I hereby assign to the Company all of my right, title, and interest to the Inventions and any and all related patent rights, copyrights, and applications and registrations for such patent rights and copyrights. During and after my employment, I shall cooperate with the Company, at the Company’s expense, in obtaining proprietary protection for the Inventions and I shall execute all documents that the Company shall reasonably request in order to perfect the Company’s rights in the Inventions. I hereby appoint the Company my attorney to execute and deliver any such documents on my behalf in the event I should fail or refuse to do so within a reasonable period of time following the Company’s request. I understand that, to the extent this Agreement shall be construed in accordance with the laws of any state that limits the assignability to the Company of certain employee inventions, this Agreement shall be interpreted not to apply to any such invention that a court rules or the Company agrees is subject to such state limitation.
I further represent that the attached Schedule A contains a complete list of all inventions made, conceived, or first reduced to practice by me, under my direction, or jointly by me and others prior to my employment with the Company (“Prior Inventions”) and that are not assigned to the Company under the terms of this Agreement. If there are no Prior Inventions listed in Schedule A, I represent that there are no such Prior Inventions.
3.
Other Business Relationships
I hereby represent to the Company that, except as identified on Schedule B, I am not bound by any agreement or any other previous or existing business relationship that conflicts with or prevents the full performance of my duties and obligations to the Company (including my duties and obligations under this or any other agreement with the Company) during my employment, such as confidentiality agreements or covenants restricting future employment.
I understand that the Company does not desire to acquire from me any trade secrets, know-how, or confidential business information that I may have acquired from others. Therefore, I agree that during my employment with the Company, I will not improperly use or disclose any proprietary information or trade secrets of any former or concurrent employer, or any other person or entity with whom I have an agreement or to whom I owe a duty to keep such information in confidence.
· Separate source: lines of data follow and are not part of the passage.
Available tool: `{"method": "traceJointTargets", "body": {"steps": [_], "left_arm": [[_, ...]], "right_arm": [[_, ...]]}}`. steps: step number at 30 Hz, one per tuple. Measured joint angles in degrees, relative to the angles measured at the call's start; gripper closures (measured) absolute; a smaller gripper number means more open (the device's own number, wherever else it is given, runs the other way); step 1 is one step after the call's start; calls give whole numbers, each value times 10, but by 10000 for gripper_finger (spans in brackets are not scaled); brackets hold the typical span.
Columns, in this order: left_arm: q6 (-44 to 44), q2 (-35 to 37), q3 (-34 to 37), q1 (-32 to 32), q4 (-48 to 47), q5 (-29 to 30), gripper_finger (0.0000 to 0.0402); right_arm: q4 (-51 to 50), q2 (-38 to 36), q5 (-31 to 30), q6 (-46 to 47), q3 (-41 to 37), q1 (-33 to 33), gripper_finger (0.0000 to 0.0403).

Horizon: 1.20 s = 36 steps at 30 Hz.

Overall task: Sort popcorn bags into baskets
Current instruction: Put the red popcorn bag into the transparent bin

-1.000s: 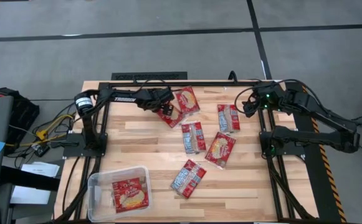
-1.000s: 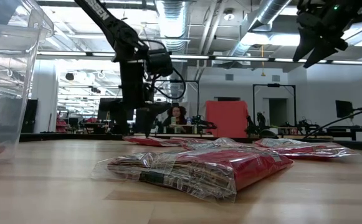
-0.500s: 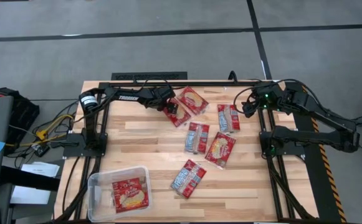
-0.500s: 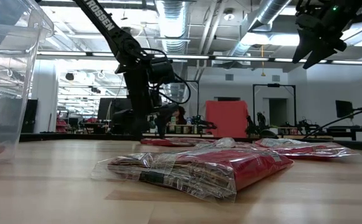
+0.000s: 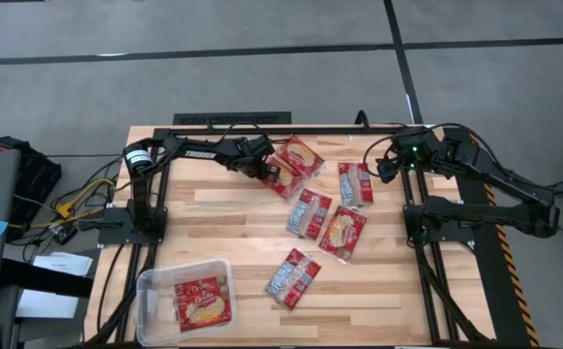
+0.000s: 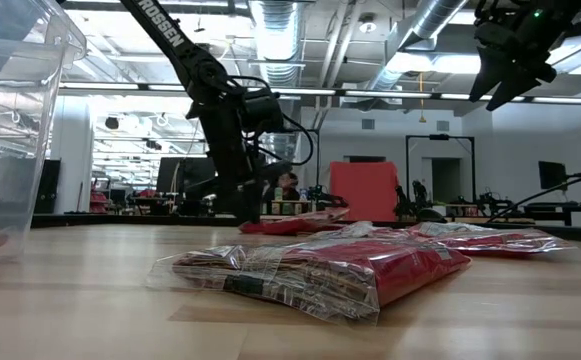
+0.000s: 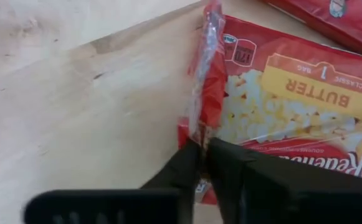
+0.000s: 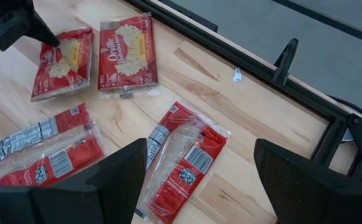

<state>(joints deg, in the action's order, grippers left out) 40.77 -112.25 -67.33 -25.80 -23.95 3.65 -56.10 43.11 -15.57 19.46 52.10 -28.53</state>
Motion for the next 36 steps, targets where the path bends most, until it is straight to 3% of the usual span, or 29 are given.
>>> {"method": "traceJointTargets", "body": {"steps": [6,11,19,28,36], "left_arm": [[-3,-1,-19,5,-3,-44,400],[-53,7,-76,26,-88,-79,401],[-126,60,-170,79,-225,-86,401],[-115,155,-207,140,-326,-90,401],[-68,225,-207,180,-340,-73,401]], "right_arm": [[0,0,0,0,0,0,86],[0,0,0,-3,0,0,86],[3,0,0,-13,0,0,86],[21,0,0,-21,0,0,86],[27,0,0,-21,0,0,86]]}}
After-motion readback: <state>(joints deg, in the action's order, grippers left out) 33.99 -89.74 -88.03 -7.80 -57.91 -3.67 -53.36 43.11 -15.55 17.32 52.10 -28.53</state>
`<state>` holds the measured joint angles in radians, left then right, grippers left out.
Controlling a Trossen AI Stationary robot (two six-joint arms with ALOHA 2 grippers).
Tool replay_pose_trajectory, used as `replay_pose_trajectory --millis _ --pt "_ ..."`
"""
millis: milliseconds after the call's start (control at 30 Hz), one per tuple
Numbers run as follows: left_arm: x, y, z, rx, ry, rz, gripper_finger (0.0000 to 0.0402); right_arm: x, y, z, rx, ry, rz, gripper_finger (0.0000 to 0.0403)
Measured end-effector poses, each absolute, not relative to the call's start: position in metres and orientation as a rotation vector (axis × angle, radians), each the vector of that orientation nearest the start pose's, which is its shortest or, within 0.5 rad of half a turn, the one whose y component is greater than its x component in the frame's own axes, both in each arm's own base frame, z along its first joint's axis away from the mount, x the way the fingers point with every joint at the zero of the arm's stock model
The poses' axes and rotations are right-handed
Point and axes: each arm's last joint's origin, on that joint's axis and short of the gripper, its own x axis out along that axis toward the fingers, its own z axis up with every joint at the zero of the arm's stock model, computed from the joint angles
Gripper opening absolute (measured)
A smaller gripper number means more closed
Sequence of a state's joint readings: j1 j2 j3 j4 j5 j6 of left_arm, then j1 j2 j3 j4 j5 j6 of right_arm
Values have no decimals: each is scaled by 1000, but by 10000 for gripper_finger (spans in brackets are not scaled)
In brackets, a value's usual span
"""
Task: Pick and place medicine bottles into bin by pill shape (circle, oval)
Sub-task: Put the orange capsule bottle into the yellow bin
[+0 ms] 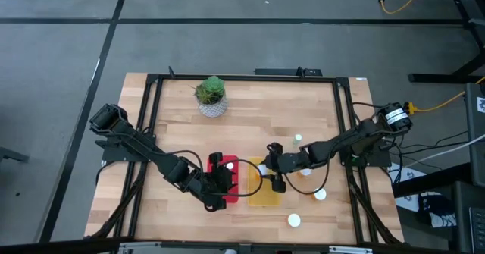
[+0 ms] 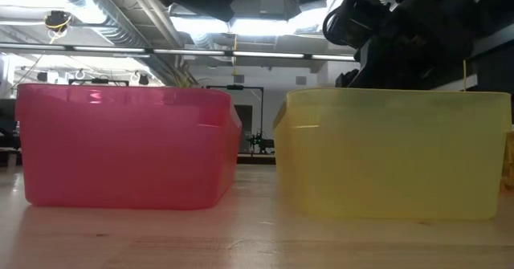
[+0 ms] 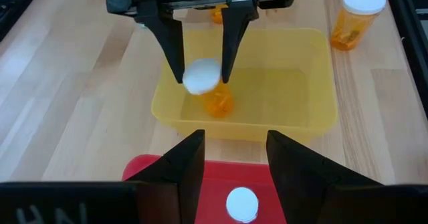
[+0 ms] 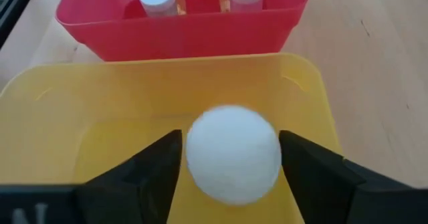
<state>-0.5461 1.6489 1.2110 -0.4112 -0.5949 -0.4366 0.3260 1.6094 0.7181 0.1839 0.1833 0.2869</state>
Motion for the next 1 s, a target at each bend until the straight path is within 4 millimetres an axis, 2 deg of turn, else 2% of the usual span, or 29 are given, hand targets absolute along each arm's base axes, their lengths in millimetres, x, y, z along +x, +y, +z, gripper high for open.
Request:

Those persons or entities with whom I have such agreements or to whom I owe such a duty are identified on Schedule B.
4.
Non-Solicitation of Employees; Non-Competition
I acknowledge the highly competitive nature of the business of the Company and its affiliates, and accordingly agree as follows:
A.   During my employment with the Company or any of its affiliates (in my initial or any subsequent position) and for a period of one (1) year thereafter, I will not directly or indirectly, alone or through any other organization or entity, including without limitation becoming an employee, investor (except as provided below), officer, agent, partner or director of any such organization or entity, engage in any activity that competes with the business of the Company and its affiliates (“Competitive Activity”). For purposes of this Agreement, the term “Competitive Activity”, means any area of business that the Company or any of its affiliates worldwide (which affiliates shall not include any entity that puchases the Company or otherwise acquires all or substantially all of the Company’s assets and any of such purchasing or acquiring entity’s affiliates) conducted or actively planned to conduct at any time during employment, including but not limited to oncological drug development and kinase platform drug development. Notwithstanding the foregoing, I will not be deemed to be engaged directly or indirectly in any Competitive Activity if I participate in any such business solely as a passive investor in up to one percent (1%) of the equity securities of a company or partnership.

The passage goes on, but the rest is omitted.